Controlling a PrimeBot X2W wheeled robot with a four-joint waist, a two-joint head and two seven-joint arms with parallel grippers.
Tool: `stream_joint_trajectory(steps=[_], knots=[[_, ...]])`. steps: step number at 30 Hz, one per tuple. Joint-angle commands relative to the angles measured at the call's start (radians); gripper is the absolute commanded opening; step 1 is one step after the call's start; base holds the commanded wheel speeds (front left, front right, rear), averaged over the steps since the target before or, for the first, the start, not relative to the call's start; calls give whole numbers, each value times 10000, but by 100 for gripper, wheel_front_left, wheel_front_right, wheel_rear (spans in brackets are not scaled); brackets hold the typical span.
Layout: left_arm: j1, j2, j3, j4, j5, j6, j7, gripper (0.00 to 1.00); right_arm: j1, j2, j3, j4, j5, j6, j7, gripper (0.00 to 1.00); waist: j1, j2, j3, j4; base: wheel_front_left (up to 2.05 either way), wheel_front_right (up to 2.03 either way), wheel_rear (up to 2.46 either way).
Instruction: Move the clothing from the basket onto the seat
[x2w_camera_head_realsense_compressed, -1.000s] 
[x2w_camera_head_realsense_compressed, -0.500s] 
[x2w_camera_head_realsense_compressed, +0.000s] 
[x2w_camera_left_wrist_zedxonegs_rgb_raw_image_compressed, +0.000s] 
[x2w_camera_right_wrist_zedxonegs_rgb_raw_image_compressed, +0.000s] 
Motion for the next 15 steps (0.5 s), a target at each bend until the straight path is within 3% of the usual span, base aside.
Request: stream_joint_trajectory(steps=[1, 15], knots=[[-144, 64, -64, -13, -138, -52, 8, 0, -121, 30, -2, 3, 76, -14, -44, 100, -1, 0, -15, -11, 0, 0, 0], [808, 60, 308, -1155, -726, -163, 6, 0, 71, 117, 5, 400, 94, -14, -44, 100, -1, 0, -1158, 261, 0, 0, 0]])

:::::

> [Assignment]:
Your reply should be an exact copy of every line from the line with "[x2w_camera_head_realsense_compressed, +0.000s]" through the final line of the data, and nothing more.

> [Finished exercise]:
[x2w_camera_head_realsense_compressed, +0.000s] 
[x2w_camera_left_wrist_zedxonegs_rgb_raw_image_compressed, +0.000s] 
[x2w_camera_right_wrist_zedxonegs_rgb_raw_image_compressed, +0.000s] 
Motion for the next 15 steps (0.5 s), a target at each bend until the straight path is within 3% of the usual span, base aside.
Request: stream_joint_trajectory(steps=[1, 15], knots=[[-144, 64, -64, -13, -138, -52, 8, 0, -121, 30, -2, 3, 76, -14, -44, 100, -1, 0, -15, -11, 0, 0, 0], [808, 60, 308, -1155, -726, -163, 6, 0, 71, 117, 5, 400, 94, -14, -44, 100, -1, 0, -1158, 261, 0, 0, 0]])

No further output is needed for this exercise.